Page 23 of A World to Win


  “I had lunch with him yesterday,” responded the other. “He remembers you well and asked about you. He went to Germany, you know, and came back delighted with what he found.”

  “If only we could take the American people for a trip through Germany, there would be an end to the lies of the Jewish press.” In this Lanny was repeating what he had read only that week in the Deutscher Weckruf und Beobachter; published in Yorkville, a section of New York.

  Lanny said no more on this subject. He talked about his projected trip abroad, and complimented Quadratt by asking his advice as to whether the Führer would wish to meet an American under the painful circumstances existing. “I couldn’t blame him if he never wished to hear of another.” The Nazi agent replied that the Führer was a broad-minded man and would surely not hold an old friend responsible for the malicious intrigues of a Roosevelt. Lanny told how cordial the great leader had been in Paris, and about the genuineness of his longing for reconcilement with the British Empire; then he spoke of Lord Wickthorpe, and the significance of his resignation—Lanny exaggerated it greatly. The movement for an understanding was far more widespread than the American press allowed the public to guess.

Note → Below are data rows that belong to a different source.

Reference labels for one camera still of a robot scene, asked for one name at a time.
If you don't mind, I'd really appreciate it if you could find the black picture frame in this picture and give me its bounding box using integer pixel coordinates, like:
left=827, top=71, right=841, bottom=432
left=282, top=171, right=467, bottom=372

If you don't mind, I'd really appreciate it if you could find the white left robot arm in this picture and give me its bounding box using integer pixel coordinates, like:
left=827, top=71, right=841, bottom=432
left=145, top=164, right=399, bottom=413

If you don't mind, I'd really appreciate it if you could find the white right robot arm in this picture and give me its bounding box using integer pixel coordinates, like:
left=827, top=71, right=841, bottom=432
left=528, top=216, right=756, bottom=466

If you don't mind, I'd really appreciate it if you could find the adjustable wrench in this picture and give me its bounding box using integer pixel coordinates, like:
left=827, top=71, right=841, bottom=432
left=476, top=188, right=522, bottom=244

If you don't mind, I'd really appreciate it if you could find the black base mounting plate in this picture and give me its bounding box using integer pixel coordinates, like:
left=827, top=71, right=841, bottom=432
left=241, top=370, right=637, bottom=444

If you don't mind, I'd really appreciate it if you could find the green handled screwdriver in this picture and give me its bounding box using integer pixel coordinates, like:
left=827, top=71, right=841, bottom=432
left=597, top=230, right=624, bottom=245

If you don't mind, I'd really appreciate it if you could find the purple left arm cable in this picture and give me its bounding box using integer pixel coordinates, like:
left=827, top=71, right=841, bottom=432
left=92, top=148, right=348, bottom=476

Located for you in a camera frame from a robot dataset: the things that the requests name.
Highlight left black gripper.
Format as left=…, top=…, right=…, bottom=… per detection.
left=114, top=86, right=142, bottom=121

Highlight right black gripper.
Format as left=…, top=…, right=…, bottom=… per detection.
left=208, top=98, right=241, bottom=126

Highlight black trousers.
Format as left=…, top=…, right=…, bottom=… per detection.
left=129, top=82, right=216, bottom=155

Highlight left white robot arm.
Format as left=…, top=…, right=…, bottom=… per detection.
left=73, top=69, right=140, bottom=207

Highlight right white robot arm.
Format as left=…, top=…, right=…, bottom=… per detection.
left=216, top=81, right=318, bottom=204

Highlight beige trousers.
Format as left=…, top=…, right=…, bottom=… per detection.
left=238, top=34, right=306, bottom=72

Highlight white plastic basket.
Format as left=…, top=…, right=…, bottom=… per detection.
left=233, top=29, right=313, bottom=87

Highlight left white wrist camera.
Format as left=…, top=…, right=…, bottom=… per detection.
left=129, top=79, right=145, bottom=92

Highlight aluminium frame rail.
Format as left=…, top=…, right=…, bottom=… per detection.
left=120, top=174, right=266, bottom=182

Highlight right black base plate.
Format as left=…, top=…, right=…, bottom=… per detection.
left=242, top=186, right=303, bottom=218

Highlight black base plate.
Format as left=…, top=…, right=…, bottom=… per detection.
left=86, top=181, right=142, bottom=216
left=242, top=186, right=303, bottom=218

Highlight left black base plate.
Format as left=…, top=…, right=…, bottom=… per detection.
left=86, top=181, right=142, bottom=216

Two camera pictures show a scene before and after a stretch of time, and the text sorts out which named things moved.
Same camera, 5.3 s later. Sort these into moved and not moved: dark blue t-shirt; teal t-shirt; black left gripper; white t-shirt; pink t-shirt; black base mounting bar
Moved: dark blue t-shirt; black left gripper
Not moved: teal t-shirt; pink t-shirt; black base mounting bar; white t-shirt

  “At any rate,” said the ex-poet, “you and I can be sure that we have done everything in our power to end this madness.”

  IV

  Jim Stotzlmann had said that Harrison Dengue was in New York at this time, so Lanny was not surprised when, on the following afternoon, there was delivered to his hotel a handwritten invitation to dine the following evening at the home of Miss Hortensia van Zandt “to meet Mr. Dengue and Senator Reynolds.” Lanny had guessed that the eager agent would set to work via the telephone, and that the fanatical old lady who was one of Quadratt’s financial backers would be no less prompt. In these times of blockade and censorship not many personal friends of the Führer were available in New York.

  Lanny accepted by the same formal method, and at half-past six he left his hotel for a walk down Fifth Avenue. It was a crisp winter evening, and looking up through the steep canyon walls he saw bright stars, seeming very close. The time was between the rush of shopping traffic and theater traffic, but even so the great thoroughfare was crowded, and its bright lights were veiled by a gray-blue haze. Jewelry shops, fur shops, art shops, tall office buildings, and hotels lined what had once been the residential street of the “Four Hundred.” The display of luxury goods was like no other in the world, for Congress had just authorized more billions for military goods. Farther down on this narrow island was the financial center through which the money must pass, and be sure that sooner or later a lot of it would find its way to these shops.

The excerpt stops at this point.